Forty years has done nothing to dull Yoko Ono/Plastic Ono Band’s abrasiveness. Even speaking as someone who’s listened to his share of noise, this one still stands out. Put “Why” next to Deerhoof’s noisiest output, and it’s still going to turn heads. Its follow-up, “Why Not,” has a more conventionally bluesy backing track (a jam between Lennon, Ringo Starr, and bassist Klaus Voormann), but Ono’s voice brings it right back to the edge of terrifying.
There’s hardly a moment to steady yourself. Even the one track that doesn’t come from the Lennon/Starr/Voormann jam session, the Ornette Coleman collaboration “AOS,” refuses to give the listener a break. There’s a minute or two where it seems Ono is trying to seduce you with sex-kitten moans, but then, with no warning, she’s shrieking in your ear like an injured beast while Coleman’s quartet breaks into pure freeform anxiety. And then it’s back to the Lennon/Starr/Voormann session for two more spaced-out jams, both of which should quell any notion that Starr was too straight-laced to push boundaries like his bandmates did.
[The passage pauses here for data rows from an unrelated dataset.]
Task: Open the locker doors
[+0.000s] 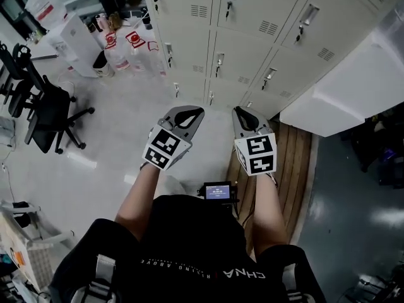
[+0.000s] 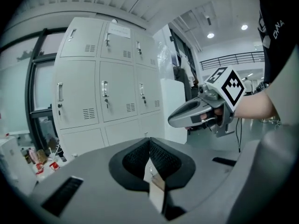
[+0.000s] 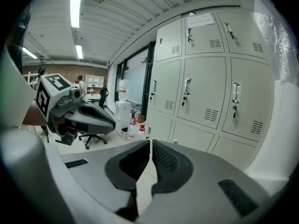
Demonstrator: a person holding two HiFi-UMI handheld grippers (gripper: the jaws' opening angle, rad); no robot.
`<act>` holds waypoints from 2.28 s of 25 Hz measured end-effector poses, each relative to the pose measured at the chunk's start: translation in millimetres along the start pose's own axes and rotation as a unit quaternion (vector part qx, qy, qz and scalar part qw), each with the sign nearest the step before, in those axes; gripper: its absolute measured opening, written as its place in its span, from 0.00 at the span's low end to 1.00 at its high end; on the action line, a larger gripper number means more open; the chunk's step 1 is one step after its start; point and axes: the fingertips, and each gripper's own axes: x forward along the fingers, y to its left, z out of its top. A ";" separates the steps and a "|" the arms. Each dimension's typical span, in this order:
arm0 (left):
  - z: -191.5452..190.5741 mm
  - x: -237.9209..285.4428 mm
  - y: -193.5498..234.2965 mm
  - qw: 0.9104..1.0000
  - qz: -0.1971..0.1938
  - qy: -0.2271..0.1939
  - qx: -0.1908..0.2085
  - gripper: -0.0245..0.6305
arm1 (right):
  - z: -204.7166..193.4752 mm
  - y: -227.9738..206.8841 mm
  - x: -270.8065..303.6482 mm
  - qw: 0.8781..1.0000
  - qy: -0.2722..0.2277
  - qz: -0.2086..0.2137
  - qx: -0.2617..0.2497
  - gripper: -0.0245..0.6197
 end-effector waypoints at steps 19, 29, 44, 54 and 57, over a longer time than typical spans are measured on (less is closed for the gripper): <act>27.1 71.8 173.7 0.995 -0.050 -0.051 -0.071 0.07 | 73.2 -55.4 140.3 0.997 -0.001 -0.074 0.021 0.10; 35.0 85.1 241.4 0.989 -0.099 -0.054 -0.094 0.07 | 96.0 -54.8 203.3 0.993 0.004 -0.114 0.044 0.10; 56.8 139.8 263.9 0.989 -0.041 -0.072 -0.123 0.07 | 119.2 -110.6 227.8 0.996 0.010 -0.087 0.001 0.10; 83.3 171.2 234.9 0.991 -0.027 -0.076 -0.106 0.07 | 122.8 -154.5 211.1 0.996 -0.011 -0.081 0.019 0.10; 84.5 175.9 233.0 0.992 -0.022 -0.069 -0.099 0.07 | 120.1 -156.9 209.3 0.996 -0.015 -0.080 0.024 0.10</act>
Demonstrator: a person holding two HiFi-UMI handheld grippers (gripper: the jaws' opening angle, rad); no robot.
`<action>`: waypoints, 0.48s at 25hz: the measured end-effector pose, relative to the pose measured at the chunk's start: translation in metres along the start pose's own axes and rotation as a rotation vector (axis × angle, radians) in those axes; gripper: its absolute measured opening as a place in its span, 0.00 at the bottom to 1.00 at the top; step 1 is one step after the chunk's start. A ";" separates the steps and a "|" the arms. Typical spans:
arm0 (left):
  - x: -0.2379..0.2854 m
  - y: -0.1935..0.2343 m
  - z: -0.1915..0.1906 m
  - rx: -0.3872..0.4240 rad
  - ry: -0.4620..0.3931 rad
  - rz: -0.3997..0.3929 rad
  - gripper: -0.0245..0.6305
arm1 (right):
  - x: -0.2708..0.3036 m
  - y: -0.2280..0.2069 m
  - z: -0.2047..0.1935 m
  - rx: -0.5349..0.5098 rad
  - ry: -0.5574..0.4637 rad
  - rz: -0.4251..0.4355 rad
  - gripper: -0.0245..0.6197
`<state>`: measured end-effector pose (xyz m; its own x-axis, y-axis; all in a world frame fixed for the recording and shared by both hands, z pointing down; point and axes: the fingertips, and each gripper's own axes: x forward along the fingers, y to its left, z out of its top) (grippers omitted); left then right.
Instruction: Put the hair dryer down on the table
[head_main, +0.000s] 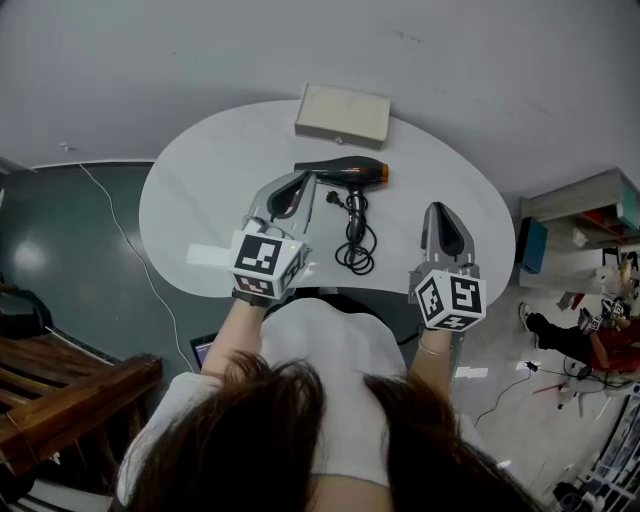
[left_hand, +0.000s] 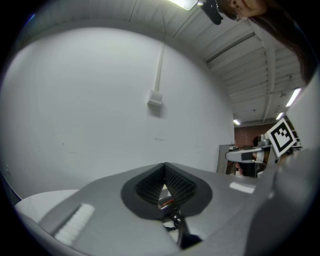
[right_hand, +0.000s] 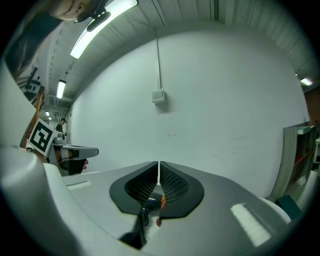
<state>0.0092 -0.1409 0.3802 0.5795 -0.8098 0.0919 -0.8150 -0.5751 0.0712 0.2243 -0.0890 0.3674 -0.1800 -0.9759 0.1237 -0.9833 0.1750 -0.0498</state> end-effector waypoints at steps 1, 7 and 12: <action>0.000 0.000 -0.001 -0.003 0.003 0.001 0.12 | 0.000 0.000 -0.002 -0.001 0.004 0.002 0.05; -0.004 0.007 -0.010 -0.019 0.019 0.021 0.12 | 0.002 0.000 -0.005 -0.013 -0.003 -0.007 0.04; -0.005 0.013 -0.012 -0.028 0.023 0.035 0.12 | 0.005 0.003 -0.009 -0.026 0.012 0.004 0.04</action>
<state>-0.0046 -0.1426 0.3928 0.5508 -0.8263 0.1178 -0.8345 -0.5427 0.0949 0.2207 -0.0920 0.3771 -0.1845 -0.9735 0.1353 -0.9828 0.1828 -0.0247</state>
It’s frightening how powerful of a reaction Plastic Ono Band can still provoke. I won’t be able to end this better than Lester Bangs ended his own review of it (which you should read in its entirety, because it’s far more eloquent, knowledgeable and thought-out than I’ve managed):
This one will grow on you. They haven’t ironed out all the awkwardness yet, but this is the first J&Y album that doesn’t insult the intelligence—in fact, in its dark confounding way, it’s nearly as beautiful as John’s album. Give it a try, and at least a handful of listenings before your verdict. There’s something happening here.